* _What to work on_
Give an exact copy of the lines from the beginning of the listing below to the "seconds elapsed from" line, inclusive.

* _Given data_

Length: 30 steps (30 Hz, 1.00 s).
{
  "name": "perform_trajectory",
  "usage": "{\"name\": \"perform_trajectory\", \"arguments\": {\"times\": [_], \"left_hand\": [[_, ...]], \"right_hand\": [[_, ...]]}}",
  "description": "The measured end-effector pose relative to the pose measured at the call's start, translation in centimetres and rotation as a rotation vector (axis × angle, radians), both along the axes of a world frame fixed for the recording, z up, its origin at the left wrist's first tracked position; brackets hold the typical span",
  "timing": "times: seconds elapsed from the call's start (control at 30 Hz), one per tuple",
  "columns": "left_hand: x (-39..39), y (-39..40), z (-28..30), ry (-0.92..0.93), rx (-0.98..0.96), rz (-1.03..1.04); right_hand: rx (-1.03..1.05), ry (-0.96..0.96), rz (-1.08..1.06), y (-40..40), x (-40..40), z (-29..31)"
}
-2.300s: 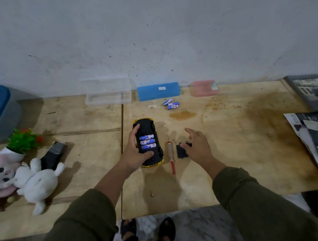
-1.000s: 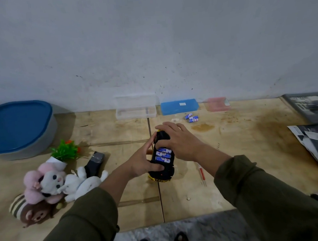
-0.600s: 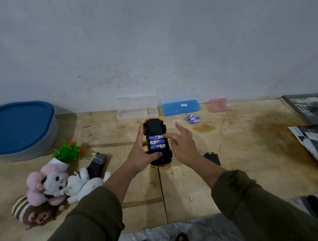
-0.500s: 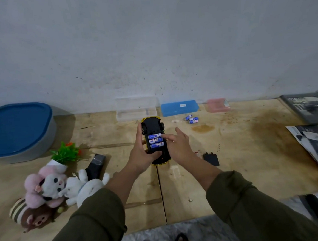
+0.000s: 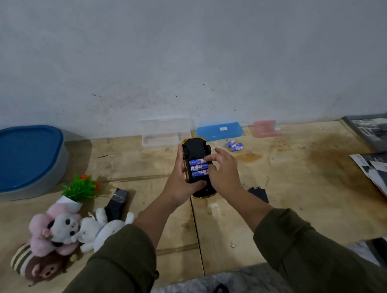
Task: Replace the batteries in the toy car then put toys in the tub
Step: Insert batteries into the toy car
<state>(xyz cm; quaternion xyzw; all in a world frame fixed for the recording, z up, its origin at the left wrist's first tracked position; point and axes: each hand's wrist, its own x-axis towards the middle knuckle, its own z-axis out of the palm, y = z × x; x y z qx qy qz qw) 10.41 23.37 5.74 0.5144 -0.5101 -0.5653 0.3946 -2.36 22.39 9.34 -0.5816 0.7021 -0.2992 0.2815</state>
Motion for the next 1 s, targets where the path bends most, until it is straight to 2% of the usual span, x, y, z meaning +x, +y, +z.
{"name": "perform_trajectory", "arguments": {"times": [0.13, 0.27, 0.37, 0.57, 0.67, 0.8, 0.83, 1.0], "left_hand": [[0.1, 0.1, -0.2, -0.038, -0.012, 0.038], [0.2, 0.0, -0.3, -0.070, -0.044, 0.034], [0.3, 0.1, -0.4, -0.087, -0.061, 0.015], [0.9, 0.3, -0.3, -0.088, -0.025, 0.002], [1.5, 0.1, -0.2, -0.076, 0.002, -0.024], [2.2, -0.3, 0.2, -0.024, 0.035, -0.089], [2.3, -0.4, 0.3, 0.001, 0.046, -0.109], [2.7, -0.2, 0.6, 0.053, 0.099, -0.169]], "right_hand": [[0.138, -0.167, -0.054, -0.3, 0.5, 0.7], [0.299, -0.464, -0.253, -0.8, 1.6, 1.1], [0.408, -0.610, -0.371, -1.0, 1.9, 2.0], [0.459, -0.771, -0.323, 0.0, 1.6, 3.8], [0.427, -0.689, -0.220, -0.1, 1.1, 3.4], [0.046, -0.105, 0.033, -0.1, 0.0, 1.0], [-0.022, -0.016, 0.066, 0.0, -0.4, 0.5], [-0.175, 0.085, 0.131, 0.0, -1.5, 0.0]]}}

* _Exercise answer_
Length: 30 steps (30 Hz, 1.00 s).
{
  "name": "perform_trajectory",
  "usage": "{\"name\": \"perform_trajectory\", \"arguments\": {\"times\": [_], \"left_hand\": [[_, ...]], \"right_hand\": [[_, ...]]}}",
  "description": "The measured end-effector pose relative to the pose measured at the call's start, translation in centimetres and rotation as a rotation vector (axis × angle, radians), both along the axes of a world frame fixed for the recording, z up, its origin at the left wrist's first tracked position; brackets hold the typical span",
  "timing": "times: seconds elapsed from the call's start (control at 30 Hz), one per tuple",

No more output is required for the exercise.